> **Activity**:
Would you give back exactly the lines from the line with "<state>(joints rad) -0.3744" through the end of the entries below, both included, but none of the pictures?

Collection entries
========

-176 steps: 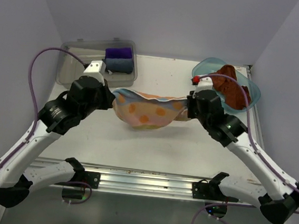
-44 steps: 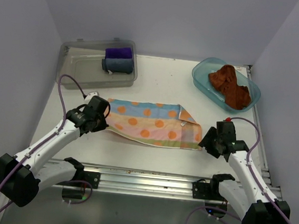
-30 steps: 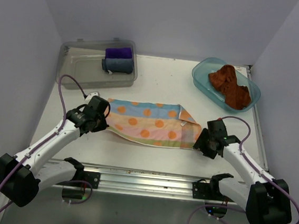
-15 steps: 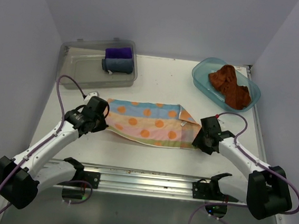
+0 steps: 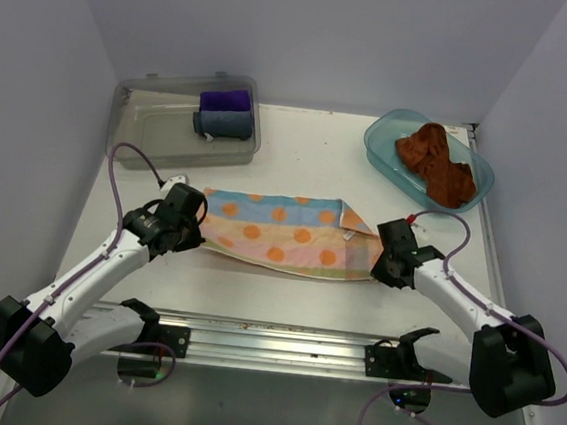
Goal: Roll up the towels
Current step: Flatten the towel
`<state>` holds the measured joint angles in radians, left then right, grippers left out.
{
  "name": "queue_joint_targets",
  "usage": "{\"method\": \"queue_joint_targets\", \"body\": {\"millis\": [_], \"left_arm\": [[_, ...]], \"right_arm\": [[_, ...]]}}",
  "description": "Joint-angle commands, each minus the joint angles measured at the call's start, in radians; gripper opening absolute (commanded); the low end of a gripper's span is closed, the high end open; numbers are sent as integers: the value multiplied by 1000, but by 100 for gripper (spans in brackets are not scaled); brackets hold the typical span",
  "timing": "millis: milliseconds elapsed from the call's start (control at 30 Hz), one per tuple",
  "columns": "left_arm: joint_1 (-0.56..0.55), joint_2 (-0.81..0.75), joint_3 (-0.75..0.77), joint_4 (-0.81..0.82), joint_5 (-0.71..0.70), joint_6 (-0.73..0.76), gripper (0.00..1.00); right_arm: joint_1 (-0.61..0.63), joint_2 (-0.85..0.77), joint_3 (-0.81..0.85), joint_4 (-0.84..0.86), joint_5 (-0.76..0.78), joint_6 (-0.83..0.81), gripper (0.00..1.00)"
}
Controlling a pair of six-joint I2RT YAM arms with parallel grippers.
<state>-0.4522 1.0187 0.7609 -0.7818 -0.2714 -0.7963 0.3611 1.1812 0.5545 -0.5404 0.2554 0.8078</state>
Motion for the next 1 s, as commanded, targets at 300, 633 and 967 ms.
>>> {"method": "queue_joint_targets", "body": {"millis": [300,633,967], "left_arm": [[13,0,423,-103,-67,97,0],[14,-38,681,-175,-157,131,0],[15,-127,181,-117,-26,9,0]], "right_arm": [[6,-226,491,-296,147,-108,0],[4,-293,684,-403,120,-176,0],[6,-440,153,-380,-67,-49,0]]}}
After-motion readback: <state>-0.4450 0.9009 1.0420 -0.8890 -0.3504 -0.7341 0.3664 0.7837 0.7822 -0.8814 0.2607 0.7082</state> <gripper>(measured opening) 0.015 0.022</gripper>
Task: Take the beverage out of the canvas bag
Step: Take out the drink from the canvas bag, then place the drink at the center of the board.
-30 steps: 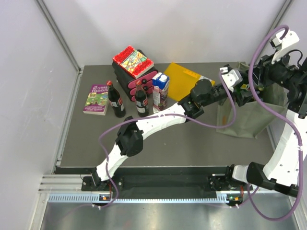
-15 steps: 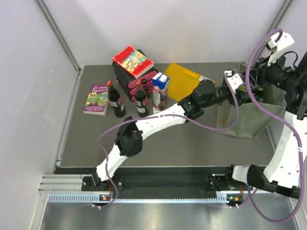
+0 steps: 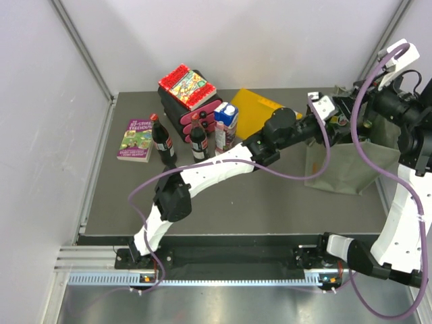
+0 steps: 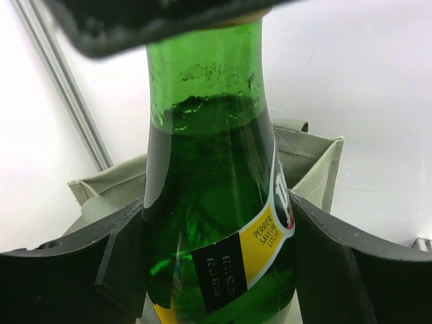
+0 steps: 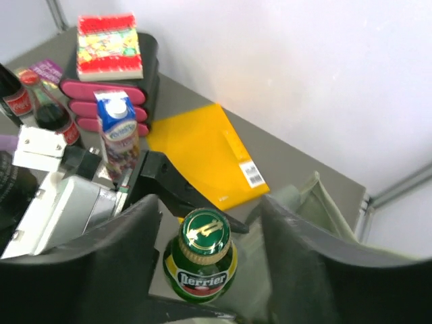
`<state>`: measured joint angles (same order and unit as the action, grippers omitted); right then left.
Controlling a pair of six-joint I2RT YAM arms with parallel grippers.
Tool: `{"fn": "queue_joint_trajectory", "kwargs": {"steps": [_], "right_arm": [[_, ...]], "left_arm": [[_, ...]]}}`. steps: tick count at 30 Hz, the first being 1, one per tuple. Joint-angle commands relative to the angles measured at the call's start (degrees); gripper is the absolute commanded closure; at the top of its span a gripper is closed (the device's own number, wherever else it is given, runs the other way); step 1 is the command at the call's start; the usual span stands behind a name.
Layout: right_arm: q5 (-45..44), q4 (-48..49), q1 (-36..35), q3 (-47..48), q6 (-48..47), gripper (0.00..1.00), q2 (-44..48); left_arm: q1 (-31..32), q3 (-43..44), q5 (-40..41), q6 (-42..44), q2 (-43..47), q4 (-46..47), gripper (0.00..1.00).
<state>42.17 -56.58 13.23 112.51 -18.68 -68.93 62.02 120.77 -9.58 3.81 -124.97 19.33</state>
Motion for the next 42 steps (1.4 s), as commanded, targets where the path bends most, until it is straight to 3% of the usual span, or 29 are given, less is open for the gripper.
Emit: {"fn": "queue_joint_trajectory", "kwargs": {"steps": [1, 4, 5, 6, 10, 16, 29, 34, 42], "right_arm": [[4.32, 7.18, -0.67, 2.1, 4.43, 0.33, 0.9], [5.64, 8.23, -0.58, 2.8, 5.84, 0.19, 0.72], [5.9, 9.45, -0.58, 2.98, 6.54, 0.06, 0.81], [5.82, 10.08, -0.58, 3.15, 7.68, 0.01, 0.98], [6.69, 13.06, -0.4, 3.77, 10.32, 0.0, 1.51], [5.47, 15.62, 0.3, 2.81, 13.23, 0.0, 2.39], [2.92, 26.17, 0.56, -17.66, 16.04, 0.0, 8.54], [3.0, 27.48, 0.56, -21.71, 15.25, 0.0, 9.6], [3.79, 28.19, 0.56, -28.04, 12.79, 0.0, 11.7]], "left_arm": [[-0.76, 1.4, 0.53, -1.97, 9.21, 9.58, 1.0], [-1.11, 0.96, 0.62, -2.93, 10.18, 9.93, 1.0], [-1.2, -0.09, 0.71, -3.11, 10.53, 10.11, 1.0], [-1.46, -0.79, 0.79, -3.28, 11.49, 10.46, 1.0], [-2.34, -5.53, 1.06, -3.64, 14.3, 10.81, 1.0], [-3.57, -19.59, 3.25, -3.29, 22.65, 13.45, 1.0], [-7.43, -64.06, 11.86, -3.02, 48.83, 20.65, 1.0], [-10.68, -79.6, 11.96, -6.18, 54.47, 29.69, 1.0], [-16.66, -89.83, 9.93, -7.15, 55.09, 38.05, 1.0]]}}
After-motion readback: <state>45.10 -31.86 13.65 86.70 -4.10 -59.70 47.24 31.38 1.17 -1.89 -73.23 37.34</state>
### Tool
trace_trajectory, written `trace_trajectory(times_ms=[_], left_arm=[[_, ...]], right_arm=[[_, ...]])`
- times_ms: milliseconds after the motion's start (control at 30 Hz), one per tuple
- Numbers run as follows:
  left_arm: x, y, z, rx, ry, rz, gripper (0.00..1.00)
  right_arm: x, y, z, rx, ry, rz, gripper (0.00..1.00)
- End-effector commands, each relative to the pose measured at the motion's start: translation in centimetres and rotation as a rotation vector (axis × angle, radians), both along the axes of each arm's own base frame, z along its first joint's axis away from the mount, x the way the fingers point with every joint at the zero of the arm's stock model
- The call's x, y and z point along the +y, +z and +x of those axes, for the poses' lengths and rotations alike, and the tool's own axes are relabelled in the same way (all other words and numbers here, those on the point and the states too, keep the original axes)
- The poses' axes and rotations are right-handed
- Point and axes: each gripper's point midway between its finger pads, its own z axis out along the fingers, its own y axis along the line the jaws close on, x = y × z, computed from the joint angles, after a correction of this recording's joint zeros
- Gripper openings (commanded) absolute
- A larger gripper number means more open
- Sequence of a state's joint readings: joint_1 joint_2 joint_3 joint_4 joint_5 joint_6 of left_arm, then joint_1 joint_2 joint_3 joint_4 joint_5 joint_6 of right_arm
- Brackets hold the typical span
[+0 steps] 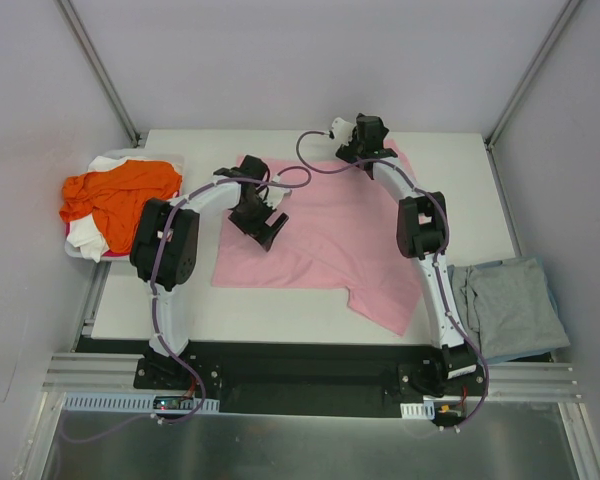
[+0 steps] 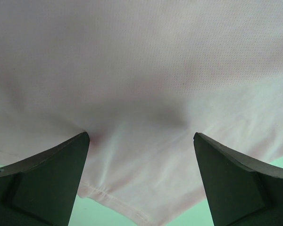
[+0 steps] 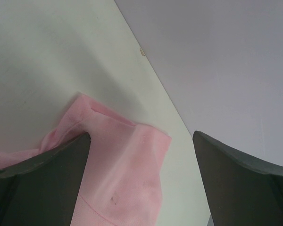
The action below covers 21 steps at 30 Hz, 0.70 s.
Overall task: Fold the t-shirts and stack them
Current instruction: Flatten the tshirt out
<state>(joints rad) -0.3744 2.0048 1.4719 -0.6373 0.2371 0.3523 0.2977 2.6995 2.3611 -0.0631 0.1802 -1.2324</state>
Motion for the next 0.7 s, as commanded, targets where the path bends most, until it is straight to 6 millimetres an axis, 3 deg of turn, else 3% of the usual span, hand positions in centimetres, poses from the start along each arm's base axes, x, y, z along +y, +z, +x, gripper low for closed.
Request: trace_trajectory(times_ms=[0, 667], left_arm=[[-0.1, 1.4, -1.2, 0.007, -0.008, -0.010, 0.94], [2.5, -2.2, -1.1, 0.040, 0.034, 0.237, 0.92]], right_arm=[[0.3, -2.5, -1.7, 0.096, 0.010, -0.018, 0.96], [-0.1, -2.3, -2.1, 0.102, 0.005, -0.025, 0.97]])
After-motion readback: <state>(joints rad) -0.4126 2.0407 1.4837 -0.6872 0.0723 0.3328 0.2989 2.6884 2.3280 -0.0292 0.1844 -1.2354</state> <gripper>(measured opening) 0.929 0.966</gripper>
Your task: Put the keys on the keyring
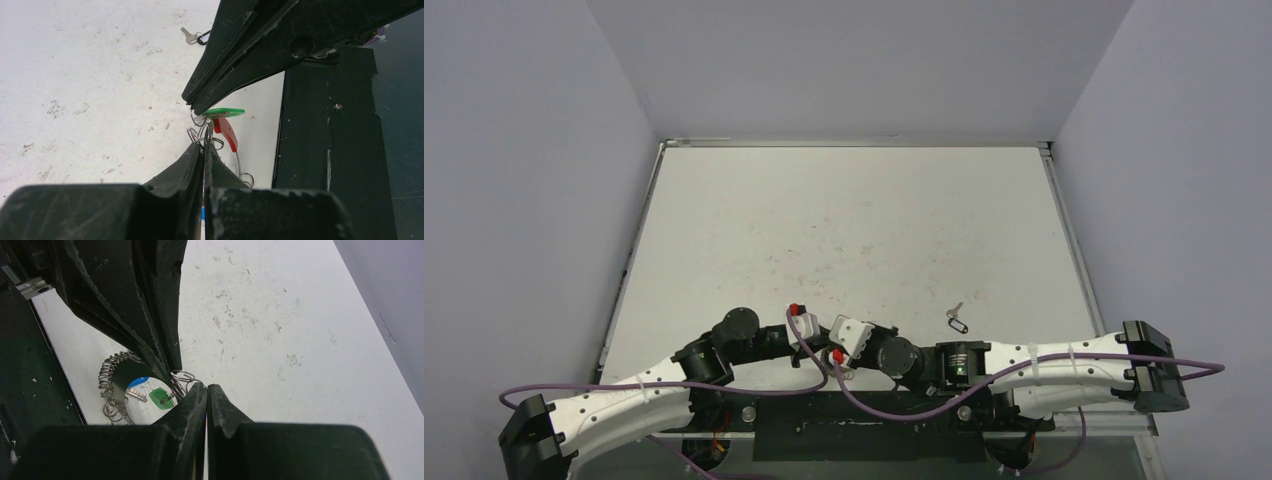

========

> **Expected output**:
<state>(joints rad) -0.3744 2.0048 1.4719 -0.6373 0.2371 0.3523 0.2977 2.6995 2.3611 -0.0631 0.1802 -1.2324</state>
Motion for the next 0.7 s, as commanded, targets where the path bends most, until it is straight to 6 millimetres an axis, 3 deg of turn, else 3% of the usual span, hand positions in centimetres, poses from the start along each arm's base axes, x, y, z along +y, +z, +x, gripper low for closed.
Request: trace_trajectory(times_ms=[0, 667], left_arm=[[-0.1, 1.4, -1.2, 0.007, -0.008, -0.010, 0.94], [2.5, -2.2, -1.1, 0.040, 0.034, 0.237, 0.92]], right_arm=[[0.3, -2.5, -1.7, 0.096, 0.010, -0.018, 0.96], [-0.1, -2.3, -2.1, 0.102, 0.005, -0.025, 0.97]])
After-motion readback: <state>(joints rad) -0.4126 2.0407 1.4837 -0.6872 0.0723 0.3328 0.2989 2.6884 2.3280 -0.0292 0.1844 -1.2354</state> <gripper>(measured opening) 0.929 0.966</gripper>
Your task: Put the keys on the keyring

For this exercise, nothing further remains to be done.